Ghana, known as the 13th largest rice importer in the world, heavily relies on Indian rice. In 2022, Ghana’s rice imports totalled $552 million, making it the third most imported item in the country. Interestingly, more than $100 million of this rice came directly from India, as shown by data from the Observatory of Economic Complexity.

The Impending Price Hike

The effects of India’s export ban are expected to be broad. Both the non-basmati and basmati rice varieties in Ghana are likely to see price increases. With the global rice market already seeing a price jump of 15%-20% since September 2022, the current retail prices of a 50kg bag of non-basmati rice, which sits between GHC 750 and GHC 800, might soon cross the GHC 1000 mark (about USD 90).

The Broader African Context

India’s role as a major rice supplier isn’t just limited to Ghana. Many nations across Asia and Sub-Saharan Africa depend heavily on Indian rice. A whopping 42 countries rely on India for more than half of their total rice imports. In some African nations, this reliance is even deeper, with India’s stake in rice imports going beyond 80% in 2022.

Looking Ahead: Ghana’s Rice Market on Tenterhooks

With such a strong dependence on Indian rice, Ghana’s market stakeholders are keeping a close eye on the situation in India. The country is gearing up for potential challenges as global rice prices show no sign of settling.

However, this situation also offers Ghana a chance to look inward and focus on boosting its own rice production. The Ghana Rice Project which we earlier wrote about, a beacon of collaboration and innovation, has already shown the transformative power of enhancing the rice value chain within the country. At its core is the empowerment of smallholder farmers. In general, when rural economies thrive, it’s often due to the success of smallholder farmers. Their prosperity has a positive effect on the entire community, supporting other businesses and strengthening the local economy.
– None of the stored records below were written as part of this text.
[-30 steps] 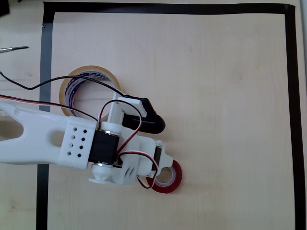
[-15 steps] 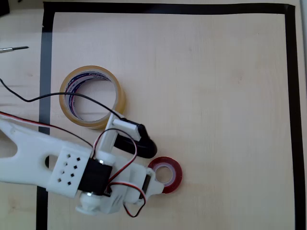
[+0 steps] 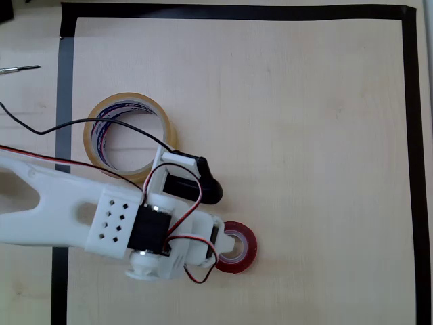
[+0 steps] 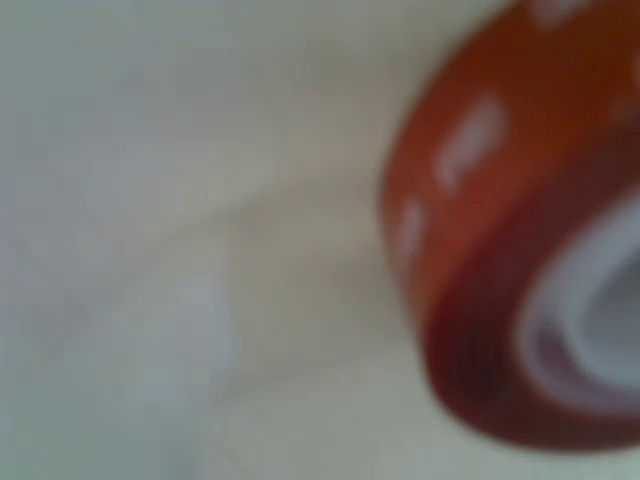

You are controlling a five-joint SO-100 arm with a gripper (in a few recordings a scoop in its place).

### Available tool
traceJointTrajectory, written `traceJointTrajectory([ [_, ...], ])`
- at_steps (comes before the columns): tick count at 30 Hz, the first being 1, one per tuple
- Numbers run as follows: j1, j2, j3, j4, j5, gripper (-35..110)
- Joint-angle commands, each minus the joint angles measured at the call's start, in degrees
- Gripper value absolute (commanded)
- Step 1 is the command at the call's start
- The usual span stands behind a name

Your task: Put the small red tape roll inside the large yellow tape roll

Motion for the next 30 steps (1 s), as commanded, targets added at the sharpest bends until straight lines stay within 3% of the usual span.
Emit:
traceJointTrajectory([
  [1,-0.18,0.97,-4.83,0.26,-2.11,23],
  [7,-0.35,-1.67,-5.80,1.58,-3.25,23],
  [11,-0.62,-8.09,-14.15,9.05,-3.34,23],
  [14,-0.62,-15.29,-25.58,17.49,-3.34,4],
  [19,0.00,-31.99,-57.83,34.80,-3.34,0],
  [30,1.67,-31.03,-80.60,34.72,-3.34,0],
])
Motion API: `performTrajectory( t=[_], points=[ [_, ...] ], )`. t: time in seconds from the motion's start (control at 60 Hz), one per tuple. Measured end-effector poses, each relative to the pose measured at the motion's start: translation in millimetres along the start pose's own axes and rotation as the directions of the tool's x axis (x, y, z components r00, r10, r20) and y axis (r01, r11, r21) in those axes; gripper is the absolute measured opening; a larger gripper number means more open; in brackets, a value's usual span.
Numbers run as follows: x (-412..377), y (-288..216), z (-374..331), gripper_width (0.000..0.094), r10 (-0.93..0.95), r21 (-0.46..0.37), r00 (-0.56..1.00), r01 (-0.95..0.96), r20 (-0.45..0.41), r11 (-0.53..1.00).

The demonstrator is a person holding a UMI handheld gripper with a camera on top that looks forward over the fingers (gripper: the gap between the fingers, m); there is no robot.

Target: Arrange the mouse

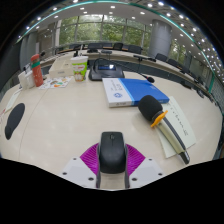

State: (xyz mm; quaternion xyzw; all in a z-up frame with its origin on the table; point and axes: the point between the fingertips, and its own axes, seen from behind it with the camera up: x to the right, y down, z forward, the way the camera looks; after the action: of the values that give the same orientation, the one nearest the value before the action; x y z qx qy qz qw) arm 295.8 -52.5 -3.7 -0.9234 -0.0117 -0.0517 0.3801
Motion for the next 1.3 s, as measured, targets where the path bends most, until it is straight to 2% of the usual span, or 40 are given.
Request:
performTrajectory(
  t=[0.1,0.167,0.317,0.417,0.517,0.683,0.9,1.0,1.067,1.133,1.167,1.233,1.25,1.3],
  points=[
    [-20.4,-37.5,-27.6,0.0315,0.018,0.06,0.998,-0.015,-0.06,0.998],
    [-46.9,-69.1,-50.7,0.0316,0.059,0.104,0.996,-0.052,-0.07,0.993],
    [-149.3,-137.9,-92.7,0.0316,0.063,0.189,0.998,-0.057,-0.025,0.98],
    [-238.5,-159.5,-97.8,0.0316,0.063,0.202,0.997,-0.072,0.053,0.977],
    [-329.2,-161.0,-85.5,0.0314,0.037,0.177,0.992,-0.059,0.123,0.982],
    [-455.1,-130.4,-51.0,0.0313,-0.008,0.1,0.977,-0.014,0.213,0.995],
    [-515.4,-89.2,-11.5,0.0322,-0.05,0.04,0.98,0.043,0.191,0.998],
    [-516.4,-76.6,-0.5,0.0377,-0.055,0.02,0.985,0.052,0.165,0.998],
    [-519.4,-66.4,3.5,0.0429,-0.04,-0.009,0.984,0.042,0.174,0.999],
    [-518.2,-67.1,1.3,0.0478,-0.04,-0.004,0.983,0.041,0.181,0.999],
    [-516.5,-66.1,-2.1,0.055,-0.041,-0.007,0.982,0.043,0.184,0.999],
    [-513.6,-67.4,-14.9,0.0834,-0.043,-0.009,0.981,0.046,0.188,0.999],
    [-512.4,-69.8,-19.8,0.0871,-0.042,-0.007,0.981,0.044,0.187,0.999],
    [-508.0,-73.4,-37.8,0.0833,-0.041,0.004,0.982,0.04,0.182,0.999]
  ],
)
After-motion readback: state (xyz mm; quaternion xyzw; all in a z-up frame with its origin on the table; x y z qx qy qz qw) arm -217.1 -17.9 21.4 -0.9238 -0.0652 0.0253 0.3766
Platforms like Cropslist, a leading digital marketplace, are stepping up to connect farmers with buyers, aiming to ensure that national supply can meet national demand. Such efforts, which focus on sustainable agriculture and economic growth, are key for Ghana to navigate the challenges of global market changes and become more self-reliant in its rice production.

In conclusion, while the immediate future might seem a bit shaky, the combined efforts of the Ghana Rice Project and platforms like Cropslist offer hope. By focusing on local solutions and strengthening smallholder communities, Ghana can pave the way for a stronger and more sustainable rice industry.

Sources used:

  1. Biswas, Soutik. “Why India’s rice ban could trigger a global food crisis.” BBC, 1 August 2023.
  2. Effah, Evans. “Ghana braces for impact as India’s rice export ban sends global prices soaring.” Pulse, 1 August 2023, 9:28 AM.
  3. “Rice prices in Ghana to skyrocket after world’s largest exporter Indian bans exportation.” Modern Ghana, 01.08.2023.